→ **WORK ORDER**
Pull every line holding the word "chest" out of the data and copy it.

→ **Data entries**
[Start of section]
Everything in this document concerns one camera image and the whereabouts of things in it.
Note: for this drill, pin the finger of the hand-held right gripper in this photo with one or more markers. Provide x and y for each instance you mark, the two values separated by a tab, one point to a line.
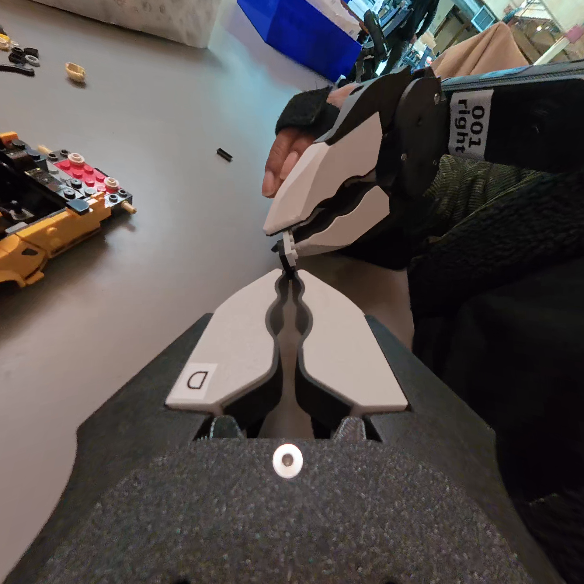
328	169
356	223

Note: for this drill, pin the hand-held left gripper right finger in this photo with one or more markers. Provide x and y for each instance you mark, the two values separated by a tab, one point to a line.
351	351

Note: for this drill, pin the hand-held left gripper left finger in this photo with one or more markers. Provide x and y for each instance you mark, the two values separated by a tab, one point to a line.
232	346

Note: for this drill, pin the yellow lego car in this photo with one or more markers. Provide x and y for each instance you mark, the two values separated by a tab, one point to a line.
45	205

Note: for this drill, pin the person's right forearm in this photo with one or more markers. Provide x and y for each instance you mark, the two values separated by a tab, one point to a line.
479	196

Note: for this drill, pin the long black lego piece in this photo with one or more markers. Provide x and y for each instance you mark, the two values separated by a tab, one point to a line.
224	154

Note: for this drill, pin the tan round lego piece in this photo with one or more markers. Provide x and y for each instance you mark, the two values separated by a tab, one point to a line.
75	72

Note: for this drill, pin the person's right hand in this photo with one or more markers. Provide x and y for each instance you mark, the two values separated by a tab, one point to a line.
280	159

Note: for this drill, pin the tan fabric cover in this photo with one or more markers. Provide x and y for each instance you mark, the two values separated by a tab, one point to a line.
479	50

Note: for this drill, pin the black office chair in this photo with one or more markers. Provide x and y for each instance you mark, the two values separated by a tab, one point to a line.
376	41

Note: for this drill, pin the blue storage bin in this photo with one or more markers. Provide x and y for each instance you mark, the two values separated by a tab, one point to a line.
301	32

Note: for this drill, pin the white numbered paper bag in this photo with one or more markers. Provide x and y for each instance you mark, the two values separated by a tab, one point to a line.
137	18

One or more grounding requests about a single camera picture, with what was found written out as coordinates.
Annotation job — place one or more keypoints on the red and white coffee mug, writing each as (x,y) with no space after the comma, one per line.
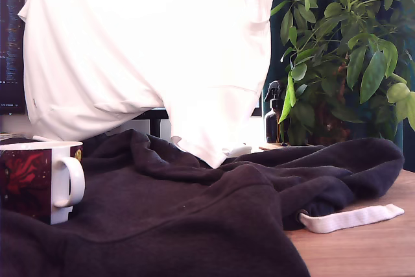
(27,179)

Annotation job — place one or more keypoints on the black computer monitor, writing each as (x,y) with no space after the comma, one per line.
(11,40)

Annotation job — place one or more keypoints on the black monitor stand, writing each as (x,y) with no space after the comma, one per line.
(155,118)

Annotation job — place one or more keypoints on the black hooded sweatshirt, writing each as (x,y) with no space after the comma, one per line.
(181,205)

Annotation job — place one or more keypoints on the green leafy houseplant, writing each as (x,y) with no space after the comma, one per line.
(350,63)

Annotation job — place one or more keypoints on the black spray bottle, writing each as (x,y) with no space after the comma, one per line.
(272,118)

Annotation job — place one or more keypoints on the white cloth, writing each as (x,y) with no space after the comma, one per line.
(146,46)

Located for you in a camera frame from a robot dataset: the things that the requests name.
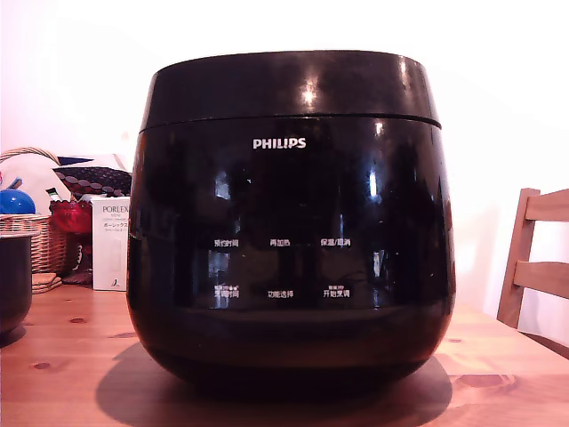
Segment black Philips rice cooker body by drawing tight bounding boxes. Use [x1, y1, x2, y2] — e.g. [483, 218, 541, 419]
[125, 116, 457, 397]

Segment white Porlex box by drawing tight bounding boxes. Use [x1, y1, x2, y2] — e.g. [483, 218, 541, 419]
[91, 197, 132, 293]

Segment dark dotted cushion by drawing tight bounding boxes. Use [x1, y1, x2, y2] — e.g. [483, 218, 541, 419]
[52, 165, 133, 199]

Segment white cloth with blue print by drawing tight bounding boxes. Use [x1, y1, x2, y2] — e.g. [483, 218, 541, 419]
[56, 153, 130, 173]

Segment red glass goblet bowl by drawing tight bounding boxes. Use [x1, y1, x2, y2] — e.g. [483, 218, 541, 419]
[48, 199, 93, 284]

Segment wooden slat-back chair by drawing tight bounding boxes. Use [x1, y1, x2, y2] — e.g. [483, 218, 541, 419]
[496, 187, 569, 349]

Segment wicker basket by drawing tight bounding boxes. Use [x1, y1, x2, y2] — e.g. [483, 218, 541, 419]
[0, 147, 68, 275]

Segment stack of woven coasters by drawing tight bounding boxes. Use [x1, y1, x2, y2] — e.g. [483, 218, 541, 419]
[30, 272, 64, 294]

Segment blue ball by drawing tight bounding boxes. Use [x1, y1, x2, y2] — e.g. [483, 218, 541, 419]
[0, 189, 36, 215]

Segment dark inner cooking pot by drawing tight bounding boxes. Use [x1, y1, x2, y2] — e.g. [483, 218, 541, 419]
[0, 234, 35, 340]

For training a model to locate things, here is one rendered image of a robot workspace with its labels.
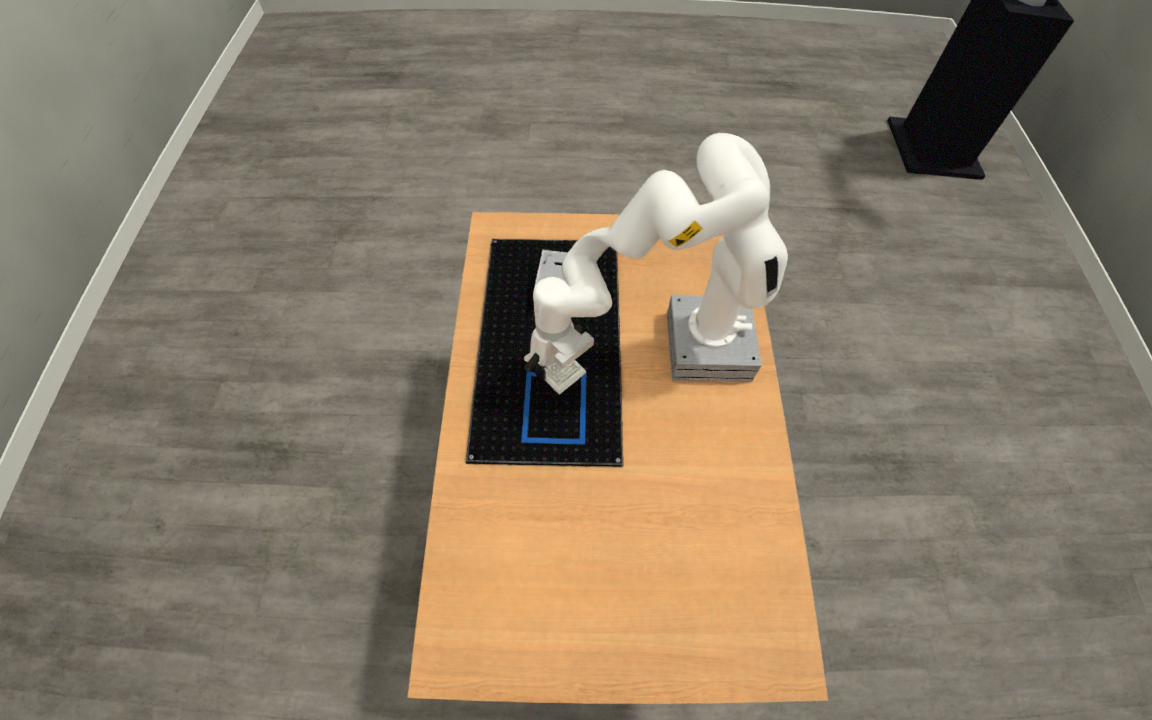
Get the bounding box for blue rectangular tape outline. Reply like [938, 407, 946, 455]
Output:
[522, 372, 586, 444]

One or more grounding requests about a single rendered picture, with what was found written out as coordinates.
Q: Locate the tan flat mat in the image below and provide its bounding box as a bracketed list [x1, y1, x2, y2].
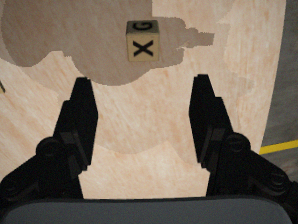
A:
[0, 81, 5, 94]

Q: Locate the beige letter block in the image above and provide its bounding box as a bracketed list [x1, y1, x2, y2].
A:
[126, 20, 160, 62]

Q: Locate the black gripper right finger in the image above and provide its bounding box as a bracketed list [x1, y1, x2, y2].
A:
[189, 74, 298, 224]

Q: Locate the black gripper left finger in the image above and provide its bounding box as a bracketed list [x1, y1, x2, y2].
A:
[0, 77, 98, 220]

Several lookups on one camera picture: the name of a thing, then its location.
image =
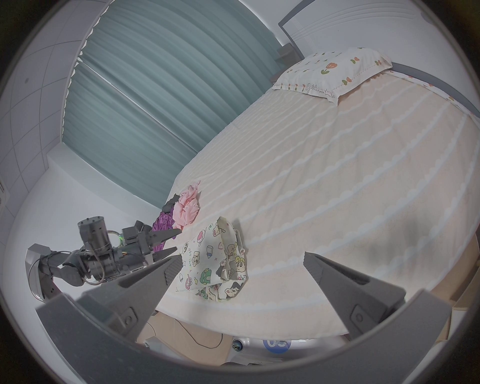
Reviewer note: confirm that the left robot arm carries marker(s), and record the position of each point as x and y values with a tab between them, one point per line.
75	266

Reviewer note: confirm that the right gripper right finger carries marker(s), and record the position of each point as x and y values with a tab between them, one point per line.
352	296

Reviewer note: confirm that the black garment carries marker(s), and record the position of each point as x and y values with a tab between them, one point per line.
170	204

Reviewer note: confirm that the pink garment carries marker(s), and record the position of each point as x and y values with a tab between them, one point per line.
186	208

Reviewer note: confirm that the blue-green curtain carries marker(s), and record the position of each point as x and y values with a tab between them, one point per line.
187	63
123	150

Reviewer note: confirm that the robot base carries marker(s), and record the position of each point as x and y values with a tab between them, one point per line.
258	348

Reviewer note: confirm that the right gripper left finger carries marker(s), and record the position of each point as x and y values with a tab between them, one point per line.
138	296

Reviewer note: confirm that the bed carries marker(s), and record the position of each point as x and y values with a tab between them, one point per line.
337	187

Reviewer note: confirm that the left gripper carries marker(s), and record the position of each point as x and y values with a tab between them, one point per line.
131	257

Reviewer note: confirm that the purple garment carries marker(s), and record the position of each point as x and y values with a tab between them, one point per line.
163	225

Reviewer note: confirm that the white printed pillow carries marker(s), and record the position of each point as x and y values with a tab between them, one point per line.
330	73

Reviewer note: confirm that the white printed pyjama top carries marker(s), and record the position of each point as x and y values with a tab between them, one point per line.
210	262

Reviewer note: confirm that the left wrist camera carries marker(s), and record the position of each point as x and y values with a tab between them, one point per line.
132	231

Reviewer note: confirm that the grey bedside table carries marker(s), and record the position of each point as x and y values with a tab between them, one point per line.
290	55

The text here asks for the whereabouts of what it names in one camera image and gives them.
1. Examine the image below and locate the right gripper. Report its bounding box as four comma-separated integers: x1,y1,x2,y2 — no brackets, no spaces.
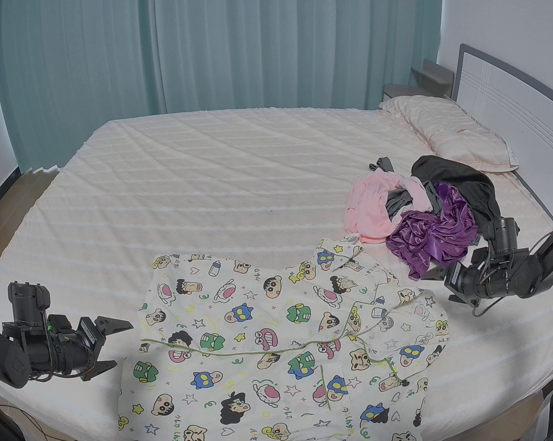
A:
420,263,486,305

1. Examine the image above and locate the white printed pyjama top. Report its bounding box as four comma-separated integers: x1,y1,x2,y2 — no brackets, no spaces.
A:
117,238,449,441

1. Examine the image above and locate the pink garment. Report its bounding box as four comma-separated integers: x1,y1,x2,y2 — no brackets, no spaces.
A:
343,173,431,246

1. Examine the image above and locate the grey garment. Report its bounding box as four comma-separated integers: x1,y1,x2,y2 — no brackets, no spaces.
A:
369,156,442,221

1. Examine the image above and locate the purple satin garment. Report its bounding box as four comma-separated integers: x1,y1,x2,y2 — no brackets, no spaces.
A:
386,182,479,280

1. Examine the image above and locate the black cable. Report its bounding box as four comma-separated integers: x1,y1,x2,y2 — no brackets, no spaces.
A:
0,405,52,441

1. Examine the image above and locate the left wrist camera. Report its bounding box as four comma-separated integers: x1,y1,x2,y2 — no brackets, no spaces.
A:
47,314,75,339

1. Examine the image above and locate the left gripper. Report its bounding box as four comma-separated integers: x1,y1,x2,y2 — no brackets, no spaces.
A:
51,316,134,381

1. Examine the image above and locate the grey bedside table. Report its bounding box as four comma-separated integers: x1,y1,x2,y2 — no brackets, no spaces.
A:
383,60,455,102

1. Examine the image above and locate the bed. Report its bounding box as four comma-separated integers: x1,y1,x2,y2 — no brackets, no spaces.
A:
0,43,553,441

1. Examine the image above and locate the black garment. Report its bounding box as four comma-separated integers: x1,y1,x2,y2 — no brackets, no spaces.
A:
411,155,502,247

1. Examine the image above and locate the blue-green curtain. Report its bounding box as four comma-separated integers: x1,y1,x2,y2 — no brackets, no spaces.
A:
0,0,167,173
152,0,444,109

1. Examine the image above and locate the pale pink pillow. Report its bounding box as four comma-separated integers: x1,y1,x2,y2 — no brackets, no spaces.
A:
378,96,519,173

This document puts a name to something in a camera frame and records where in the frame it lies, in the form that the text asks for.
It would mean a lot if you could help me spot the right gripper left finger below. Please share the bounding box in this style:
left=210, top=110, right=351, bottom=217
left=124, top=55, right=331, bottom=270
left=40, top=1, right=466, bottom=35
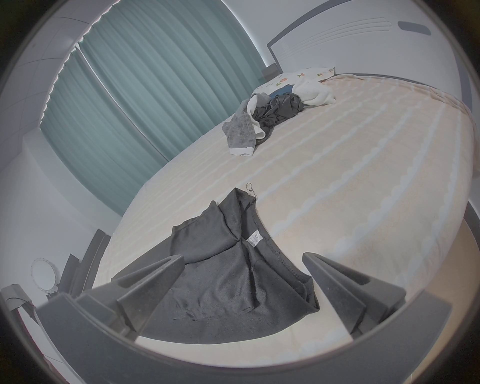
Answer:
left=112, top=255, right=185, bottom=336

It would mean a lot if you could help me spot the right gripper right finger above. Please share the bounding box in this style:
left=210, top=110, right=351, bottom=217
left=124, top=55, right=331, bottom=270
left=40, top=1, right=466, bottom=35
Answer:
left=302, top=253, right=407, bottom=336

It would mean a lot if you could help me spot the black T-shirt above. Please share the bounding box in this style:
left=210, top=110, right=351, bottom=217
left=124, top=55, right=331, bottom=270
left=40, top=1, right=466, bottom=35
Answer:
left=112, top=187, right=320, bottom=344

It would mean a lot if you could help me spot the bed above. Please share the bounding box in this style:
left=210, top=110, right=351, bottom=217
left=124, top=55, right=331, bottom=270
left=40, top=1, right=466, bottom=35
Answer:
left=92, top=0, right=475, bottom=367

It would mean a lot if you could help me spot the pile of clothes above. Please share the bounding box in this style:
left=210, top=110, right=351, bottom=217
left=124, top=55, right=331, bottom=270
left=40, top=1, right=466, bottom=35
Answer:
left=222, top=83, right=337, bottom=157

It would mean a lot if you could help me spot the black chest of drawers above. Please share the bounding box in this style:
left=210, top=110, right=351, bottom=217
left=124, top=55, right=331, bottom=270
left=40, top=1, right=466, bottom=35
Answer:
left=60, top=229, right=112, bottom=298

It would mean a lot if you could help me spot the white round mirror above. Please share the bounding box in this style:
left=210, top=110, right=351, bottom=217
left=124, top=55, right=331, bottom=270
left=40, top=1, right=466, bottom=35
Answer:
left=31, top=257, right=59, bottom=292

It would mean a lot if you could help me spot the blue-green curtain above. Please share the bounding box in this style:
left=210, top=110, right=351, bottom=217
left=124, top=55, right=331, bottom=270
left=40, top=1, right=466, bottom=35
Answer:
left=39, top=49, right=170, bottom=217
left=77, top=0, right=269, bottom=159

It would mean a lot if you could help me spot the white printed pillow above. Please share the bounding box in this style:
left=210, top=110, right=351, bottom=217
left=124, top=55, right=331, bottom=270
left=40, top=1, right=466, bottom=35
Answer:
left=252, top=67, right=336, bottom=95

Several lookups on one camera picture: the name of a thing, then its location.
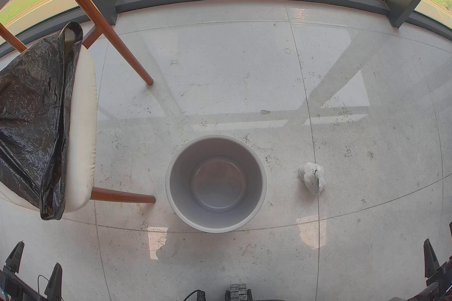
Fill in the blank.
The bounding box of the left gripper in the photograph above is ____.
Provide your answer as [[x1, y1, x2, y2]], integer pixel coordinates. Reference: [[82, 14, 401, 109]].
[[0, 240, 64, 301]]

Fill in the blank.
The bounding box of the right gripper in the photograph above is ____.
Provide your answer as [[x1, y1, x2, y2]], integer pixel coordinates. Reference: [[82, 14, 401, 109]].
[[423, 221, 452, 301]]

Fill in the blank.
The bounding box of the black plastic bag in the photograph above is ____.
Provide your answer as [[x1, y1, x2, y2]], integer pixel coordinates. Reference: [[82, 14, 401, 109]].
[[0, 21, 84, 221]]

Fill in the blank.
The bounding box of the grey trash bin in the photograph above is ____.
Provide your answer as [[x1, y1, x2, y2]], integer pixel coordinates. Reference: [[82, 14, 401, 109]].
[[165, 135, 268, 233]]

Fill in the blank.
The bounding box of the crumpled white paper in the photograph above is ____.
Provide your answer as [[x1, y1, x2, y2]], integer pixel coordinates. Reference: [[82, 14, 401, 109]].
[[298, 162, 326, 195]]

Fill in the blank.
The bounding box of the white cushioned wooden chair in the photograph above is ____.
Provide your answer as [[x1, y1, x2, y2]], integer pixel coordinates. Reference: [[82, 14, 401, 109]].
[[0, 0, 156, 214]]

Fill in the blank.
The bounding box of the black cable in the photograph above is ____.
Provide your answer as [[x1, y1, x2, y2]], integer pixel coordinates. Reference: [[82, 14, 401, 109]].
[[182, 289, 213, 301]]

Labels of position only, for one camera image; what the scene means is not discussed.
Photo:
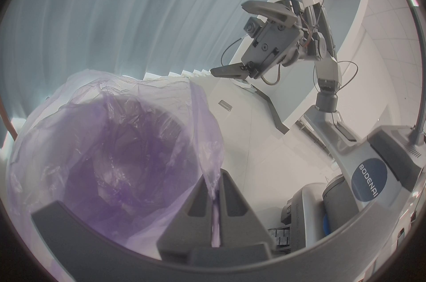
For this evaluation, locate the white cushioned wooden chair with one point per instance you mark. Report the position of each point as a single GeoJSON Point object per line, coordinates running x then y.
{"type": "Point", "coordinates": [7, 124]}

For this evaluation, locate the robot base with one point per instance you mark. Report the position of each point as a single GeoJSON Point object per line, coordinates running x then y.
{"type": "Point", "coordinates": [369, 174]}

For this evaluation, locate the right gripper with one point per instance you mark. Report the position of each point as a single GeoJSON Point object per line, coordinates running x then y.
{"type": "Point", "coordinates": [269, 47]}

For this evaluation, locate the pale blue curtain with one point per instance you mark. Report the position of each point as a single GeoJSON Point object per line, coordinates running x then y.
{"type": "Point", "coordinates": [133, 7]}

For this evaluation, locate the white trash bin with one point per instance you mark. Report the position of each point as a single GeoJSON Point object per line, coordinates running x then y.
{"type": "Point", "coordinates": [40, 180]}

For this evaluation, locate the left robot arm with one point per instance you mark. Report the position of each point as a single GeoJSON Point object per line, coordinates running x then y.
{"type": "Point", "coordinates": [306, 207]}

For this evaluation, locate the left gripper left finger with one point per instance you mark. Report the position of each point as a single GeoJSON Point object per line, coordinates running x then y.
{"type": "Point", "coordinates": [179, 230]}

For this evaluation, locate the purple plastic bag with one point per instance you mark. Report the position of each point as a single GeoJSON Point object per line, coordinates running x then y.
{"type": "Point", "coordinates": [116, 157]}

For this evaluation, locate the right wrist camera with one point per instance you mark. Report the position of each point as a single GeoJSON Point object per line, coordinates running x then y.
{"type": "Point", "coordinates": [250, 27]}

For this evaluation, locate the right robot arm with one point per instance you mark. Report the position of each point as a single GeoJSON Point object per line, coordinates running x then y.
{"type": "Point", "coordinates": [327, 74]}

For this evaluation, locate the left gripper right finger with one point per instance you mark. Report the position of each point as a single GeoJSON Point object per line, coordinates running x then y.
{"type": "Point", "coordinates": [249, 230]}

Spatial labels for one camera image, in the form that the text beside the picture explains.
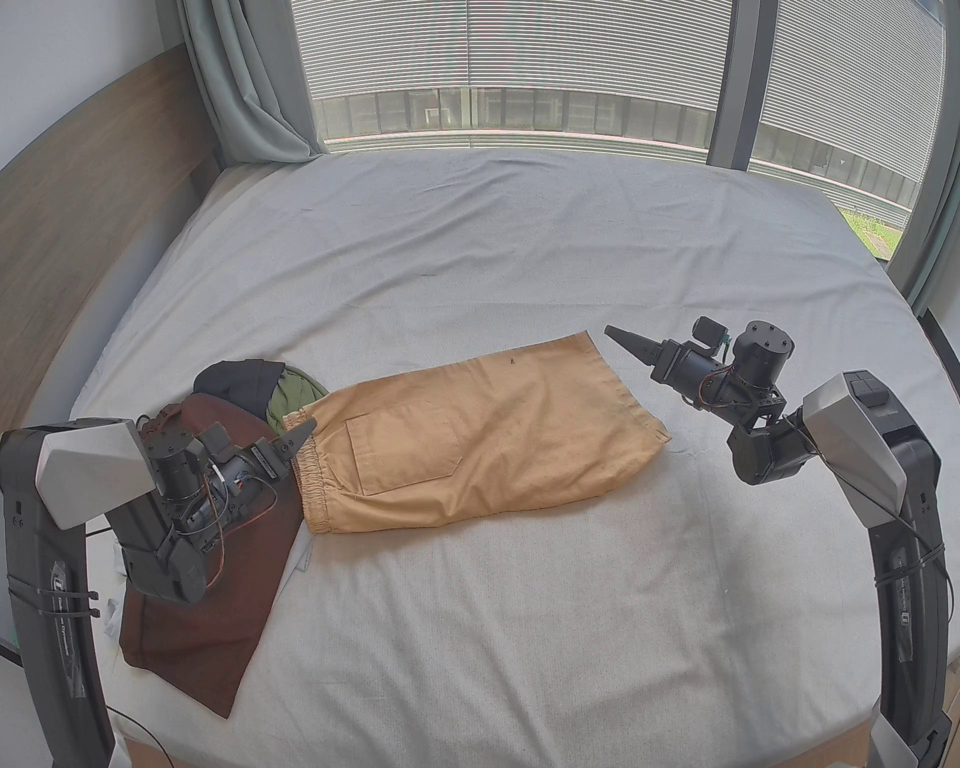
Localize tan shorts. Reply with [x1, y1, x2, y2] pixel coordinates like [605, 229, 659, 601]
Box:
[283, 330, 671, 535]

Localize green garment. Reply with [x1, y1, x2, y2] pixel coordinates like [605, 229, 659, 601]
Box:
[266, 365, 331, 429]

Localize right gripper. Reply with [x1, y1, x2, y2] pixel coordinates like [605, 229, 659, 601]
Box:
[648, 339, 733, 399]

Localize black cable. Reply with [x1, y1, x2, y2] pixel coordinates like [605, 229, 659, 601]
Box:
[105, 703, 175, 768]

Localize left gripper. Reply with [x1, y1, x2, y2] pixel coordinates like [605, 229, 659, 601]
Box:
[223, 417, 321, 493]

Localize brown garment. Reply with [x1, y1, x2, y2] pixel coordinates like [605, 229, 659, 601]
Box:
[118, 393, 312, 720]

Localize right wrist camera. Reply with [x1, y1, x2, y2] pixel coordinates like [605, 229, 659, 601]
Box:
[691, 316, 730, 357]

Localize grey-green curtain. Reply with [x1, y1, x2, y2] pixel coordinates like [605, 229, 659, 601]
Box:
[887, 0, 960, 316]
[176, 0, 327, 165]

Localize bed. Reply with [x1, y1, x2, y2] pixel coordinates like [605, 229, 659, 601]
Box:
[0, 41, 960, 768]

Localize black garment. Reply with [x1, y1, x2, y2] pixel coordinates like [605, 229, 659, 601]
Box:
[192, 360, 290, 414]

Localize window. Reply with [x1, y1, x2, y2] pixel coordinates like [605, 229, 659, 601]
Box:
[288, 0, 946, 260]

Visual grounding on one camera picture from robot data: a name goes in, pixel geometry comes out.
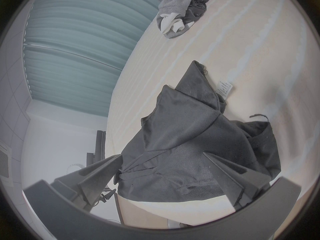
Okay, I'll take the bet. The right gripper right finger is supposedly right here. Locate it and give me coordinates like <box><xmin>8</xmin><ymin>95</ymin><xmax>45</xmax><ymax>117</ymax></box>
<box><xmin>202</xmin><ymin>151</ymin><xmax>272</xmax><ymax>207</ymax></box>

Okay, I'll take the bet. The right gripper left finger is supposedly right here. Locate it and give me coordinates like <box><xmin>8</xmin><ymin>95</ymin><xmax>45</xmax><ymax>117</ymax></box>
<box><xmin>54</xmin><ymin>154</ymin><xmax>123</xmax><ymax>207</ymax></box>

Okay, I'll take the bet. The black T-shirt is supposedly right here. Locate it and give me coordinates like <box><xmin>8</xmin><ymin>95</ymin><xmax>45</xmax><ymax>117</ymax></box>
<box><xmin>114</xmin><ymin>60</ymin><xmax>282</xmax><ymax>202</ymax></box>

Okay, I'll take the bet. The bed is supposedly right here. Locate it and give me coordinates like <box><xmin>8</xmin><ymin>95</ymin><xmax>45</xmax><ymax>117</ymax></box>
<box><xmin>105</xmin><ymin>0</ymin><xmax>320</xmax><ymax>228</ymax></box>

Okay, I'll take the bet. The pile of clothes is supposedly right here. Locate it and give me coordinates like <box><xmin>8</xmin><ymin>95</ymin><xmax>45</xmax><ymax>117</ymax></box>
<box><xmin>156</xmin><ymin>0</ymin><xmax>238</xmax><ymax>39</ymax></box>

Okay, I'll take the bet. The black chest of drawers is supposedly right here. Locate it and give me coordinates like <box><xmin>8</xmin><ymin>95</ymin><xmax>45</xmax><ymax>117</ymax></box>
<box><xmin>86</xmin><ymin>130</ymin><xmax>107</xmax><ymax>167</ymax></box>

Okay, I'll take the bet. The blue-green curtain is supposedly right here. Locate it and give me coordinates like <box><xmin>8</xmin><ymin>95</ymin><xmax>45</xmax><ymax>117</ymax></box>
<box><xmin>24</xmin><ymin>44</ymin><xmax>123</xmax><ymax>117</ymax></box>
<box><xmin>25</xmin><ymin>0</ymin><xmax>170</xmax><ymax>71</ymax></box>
[End of section]
→ **RESPONSE TO THE EXERCISE**
It would mean a lot if you could help me spot the black chest of drawers above. Please share the bounding box in this style:
Okay, I'll take the bet. The black chest of drawers is supposedly right here. Locate it and give me coordinates like <box><xmin>8</xmin><ymin>95</ymin><xmax>45</xmax><ymax>117</ymax></box>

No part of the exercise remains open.